**Exercise prompt**: Show every line of the records below that contains the word "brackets".

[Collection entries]
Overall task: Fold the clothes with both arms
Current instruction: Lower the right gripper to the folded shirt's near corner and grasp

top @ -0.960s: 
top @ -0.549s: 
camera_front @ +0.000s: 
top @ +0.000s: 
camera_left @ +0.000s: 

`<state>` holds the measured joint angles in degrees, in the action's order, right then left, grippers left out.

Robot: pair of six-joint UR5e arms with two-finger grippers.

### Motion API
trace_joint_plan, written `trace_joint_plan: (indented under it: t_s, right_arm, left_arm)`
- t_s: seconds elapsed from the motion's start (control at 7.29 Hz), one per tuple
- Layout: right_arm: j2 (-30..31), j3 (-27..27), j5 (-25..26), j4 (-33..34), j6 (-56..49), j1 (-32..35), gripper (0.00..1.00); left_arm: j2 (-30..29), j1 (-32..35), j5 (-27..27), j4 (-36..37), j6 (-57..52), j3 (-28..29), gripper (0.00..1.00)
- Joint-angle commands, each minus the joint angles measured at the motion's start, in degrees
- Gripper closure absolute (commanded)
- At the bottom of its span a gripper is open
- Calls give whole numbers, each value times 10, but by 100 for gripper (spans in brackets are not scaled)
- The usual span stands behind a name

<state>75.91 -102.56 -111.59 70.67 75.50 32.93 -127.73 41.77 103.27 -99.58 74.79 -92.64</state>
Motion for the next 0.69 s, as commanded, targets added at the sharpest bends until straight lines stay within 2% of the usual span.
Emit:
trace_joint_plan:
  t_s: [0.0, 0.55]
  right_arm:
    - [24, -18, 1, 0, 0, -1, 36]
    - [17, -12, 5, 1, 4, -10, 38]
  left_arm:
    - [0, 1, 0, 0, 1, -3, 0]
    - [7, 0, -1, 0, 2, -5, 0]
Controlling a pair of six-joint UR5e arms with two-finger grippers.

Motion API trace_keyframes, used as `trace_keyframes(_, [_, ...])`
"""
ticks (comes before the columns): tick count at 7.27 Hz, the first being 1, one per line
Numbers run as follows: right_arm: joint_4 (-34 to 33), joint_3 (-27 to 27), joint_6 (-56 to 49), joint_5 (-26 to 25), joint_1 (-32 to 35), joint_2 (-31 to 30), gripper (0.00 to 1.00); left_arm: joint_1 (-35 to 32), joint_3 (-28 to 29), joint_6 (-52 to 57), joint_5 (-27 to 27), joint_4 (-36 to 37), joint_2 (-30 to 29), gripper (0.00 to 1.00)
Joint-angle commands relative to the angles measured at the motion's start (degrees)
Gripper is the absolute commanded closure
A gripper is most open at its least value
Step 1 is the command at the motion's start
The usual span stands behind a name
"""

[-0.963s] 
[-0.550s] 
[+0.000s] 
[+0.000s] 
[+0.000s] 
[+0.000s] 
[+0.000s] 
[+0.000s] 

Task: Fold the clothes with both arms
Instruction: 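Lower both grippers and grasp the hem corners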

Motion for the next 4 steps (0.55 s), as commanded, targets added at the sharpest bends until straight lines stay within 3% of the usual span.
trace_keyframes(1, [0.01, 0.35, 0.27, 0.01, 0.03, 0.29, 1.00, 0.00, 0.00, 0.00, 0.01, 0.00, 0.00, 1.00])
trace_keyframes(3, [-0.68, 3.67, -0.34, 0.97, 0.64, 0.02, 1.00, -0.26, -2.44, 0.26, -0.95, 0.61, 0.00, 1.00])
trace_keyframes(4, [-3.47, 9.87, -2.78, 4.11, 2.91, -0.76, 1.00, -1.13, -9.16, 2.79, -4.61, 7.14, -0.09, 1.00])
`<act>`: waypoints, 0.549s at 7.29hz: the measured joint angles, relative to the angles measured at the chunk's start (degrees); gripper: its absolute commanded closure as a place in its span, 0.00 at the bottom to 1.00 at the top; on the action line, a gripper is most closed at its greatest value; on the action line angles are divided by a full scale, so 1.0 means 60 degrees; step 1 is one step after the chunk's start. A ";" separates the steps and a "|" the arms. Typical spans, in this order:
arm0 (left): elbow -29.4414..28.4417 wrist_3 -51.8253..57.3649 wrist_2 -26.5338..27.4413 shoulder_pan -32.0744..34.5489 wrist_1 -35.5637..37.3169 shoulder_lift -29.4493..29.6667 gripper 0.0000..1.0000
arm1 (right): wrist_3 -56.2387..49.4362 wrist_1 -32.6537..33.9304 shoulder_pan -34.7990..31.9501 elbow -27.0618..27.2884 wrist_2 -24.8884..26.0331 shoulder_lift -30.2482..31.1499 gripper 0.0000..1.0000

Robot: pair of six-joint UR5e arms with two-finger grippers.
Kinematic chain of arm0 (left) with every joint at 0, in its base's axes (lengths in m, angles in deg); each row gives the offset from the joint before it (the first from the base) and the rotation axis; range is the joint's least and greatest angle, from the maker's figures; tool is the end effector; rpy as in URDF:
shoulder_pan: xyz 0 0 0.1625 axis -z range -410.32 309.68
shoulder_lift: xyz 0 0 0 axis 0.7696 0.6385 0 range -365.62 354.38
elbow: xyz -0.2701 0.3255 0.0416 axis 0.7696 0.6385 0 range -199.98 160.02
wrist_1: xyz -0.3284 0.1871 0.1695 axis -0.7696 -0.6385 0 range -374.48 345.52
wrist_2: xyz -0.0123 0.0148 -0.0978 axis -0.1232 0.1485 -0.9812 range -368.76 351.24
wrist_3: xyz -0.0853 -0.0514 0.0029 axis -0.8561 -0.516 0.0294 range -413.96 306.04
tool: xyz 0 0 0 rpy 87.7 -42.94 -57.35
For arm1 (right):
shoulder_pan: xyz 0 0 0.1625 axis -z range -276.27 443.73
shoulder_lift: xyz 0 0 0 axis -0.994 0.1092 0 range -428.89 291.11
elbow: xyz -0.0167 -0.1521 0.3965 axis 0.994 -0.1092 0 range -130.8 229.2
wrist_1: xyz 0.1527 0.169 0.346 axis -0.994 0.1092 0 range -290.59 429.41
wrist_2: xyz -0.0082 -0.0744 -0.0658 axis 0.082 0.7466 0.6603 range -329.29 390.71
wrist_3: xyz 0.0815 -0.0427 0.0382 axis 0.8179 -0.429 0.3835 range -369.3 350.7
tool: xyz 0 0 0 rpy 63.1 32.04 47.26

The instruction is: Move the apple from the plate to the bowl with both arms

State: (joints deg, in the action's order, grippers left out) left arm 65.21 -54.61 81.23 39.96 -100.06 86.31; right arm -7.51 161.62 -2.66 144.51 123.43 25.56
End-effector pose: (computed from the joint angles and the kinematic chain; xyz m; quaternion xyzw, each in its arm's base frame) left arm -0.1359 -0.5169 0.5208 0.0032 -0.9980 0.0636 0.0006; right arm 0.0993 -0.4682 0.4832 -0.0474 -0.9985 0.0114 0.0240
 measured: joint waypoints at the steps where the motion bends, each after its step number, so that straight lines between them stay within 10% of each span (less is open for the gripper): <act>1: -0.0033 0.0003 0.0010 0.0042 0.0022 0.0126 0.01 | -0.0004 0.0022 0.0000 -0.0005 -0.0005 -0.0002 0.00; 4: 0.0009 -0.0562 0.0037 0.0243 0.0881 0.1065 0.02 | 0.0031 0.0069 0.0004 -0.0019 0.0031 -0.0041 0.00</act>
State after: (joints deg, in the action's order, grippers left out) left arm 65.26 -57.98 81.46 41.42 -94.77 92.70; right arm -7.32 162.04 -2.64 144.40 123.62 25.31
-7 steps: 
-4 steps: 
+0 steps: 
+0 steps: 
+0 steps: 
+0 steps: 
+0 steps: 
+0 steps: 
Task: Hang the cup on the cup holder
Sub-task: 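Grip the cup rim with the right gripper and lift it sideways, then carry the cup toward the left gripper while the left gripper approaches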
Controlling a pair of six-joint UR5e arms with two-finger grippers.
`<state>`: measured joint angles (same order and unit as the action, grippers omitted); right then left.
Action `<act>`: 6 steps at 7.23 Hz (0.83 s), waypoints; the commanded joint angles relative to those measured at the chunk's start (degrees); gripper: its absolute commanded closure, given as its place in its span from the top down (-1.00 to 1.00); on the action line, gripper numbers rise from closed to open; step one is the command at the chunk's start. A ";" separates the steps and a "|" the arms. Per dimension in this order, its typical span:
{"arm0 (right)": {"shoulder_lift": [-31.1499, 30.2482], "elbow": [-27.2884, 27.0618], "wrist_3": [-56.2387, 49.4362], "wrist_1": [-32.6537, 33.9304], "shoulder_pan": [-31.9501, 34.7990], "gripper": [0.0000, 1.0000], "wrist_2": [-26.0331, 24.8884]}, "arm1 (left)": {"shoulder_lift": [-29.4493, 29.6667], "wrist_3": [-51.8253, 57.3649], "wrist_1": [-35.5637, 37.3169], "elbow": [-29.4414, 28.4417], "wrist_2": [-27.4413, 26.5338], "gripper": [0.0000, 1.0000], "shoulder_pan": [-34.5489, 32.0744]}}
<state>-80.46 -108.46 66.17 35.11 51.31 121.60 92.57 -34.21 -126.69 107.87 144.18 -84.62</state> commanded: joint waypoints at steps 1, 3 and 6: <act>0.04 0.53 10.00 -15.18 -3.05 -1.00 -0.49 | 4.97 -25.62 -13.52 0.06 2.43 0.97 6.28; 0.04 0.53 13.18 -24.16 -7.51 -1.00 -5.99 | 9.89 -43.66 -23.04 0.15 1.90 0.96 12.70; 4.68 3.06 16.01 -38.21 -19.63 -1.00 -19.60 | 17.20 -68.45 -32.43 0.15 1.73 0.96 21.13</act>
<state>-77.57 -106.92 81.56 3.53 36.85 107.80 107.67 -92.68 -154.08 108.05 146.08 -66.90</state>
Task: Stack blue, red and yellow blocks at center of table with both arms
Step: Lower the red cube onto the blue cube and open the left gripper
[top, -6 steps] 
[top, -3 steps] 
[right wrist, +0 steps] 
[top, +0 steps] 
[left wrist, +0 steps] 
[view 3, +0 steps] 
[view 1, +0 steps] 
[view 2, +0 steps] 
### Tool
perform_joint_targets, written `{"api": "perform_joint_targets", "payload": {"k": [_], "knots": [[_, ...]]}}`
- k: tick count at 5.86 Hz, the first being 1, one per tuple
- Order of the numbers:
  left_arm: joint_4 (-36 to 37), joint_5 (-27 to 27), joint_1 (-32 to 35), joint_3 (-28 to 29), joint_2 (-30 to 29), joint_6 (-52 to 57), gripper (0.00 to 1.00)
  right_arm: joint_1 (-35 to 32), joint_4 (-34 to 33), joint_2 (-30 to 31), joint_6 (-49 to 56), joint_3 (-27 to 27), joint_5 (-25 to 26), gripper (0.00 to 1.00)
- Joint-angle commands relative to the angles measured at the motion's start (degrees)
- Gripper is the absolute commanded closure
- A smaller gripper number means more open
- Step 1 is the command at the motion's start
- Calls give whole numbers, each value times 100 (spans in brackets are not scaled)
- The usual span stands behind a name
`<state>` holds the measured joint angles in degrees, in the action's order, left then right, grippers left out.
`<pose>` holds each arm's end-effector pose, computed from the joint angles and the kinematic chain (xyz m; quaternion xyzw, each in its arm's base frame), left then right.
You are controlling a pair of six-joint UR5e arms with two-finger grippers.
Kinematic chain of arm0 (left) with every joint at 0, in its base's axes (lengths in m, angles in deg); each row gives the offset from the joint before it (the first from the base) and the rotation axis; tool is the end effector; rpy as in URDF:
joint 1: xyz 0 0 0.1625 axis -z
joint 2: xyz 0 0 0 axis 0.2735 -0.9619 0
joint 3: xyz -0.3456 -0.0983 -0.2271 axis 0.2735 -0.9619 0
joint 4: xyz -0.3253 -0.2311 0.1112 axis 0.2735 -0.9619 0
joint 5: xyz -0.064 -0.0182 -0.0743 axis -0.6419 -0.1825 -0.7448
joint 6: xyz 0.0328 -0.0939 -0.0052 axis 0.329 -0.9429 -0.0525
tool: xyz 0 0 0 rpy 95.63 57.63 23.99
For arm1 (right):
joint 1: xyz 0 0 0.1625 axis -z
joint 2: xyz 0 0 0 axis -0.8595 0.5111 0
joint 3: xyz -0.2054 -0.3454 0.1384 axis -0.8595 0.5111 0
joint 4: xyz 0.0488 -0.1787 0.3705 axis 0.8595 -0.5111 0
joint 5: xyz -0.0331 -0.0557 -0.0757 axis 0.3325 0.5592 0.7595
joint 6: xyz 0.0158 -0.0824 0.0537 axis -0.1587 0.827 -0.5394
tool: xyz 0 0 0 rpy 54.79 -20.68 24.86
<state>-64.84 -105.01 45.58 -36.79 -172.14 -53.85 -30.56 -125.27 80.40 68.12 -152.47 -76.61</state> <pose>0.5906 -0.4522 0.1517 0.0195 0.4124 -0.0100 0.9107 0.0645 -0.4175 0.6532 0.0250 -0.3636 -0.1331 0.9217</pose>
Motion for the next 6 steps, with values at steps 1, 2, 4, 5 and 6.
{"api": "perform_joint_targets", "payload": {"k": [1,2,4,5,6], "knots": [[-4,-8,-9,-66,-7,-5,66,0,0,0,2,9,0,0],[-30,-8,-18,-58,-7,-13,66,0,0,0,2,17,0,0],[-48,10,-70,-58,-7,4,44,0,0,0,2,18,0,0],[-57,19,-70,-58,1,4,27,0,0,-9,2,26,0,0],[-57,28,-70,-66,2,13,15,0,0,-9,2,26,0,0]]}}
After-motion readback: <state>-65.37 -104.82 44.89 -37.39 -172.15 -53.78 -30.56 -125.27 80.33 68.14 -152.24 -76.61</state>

**Written answer**:
- Calls give whole numbers, each value times 10, but by 100 for gripper (spans in brackets are not scaled)
- Calls give whole numbers, each value times 100 (spans in brackets are not scaled)

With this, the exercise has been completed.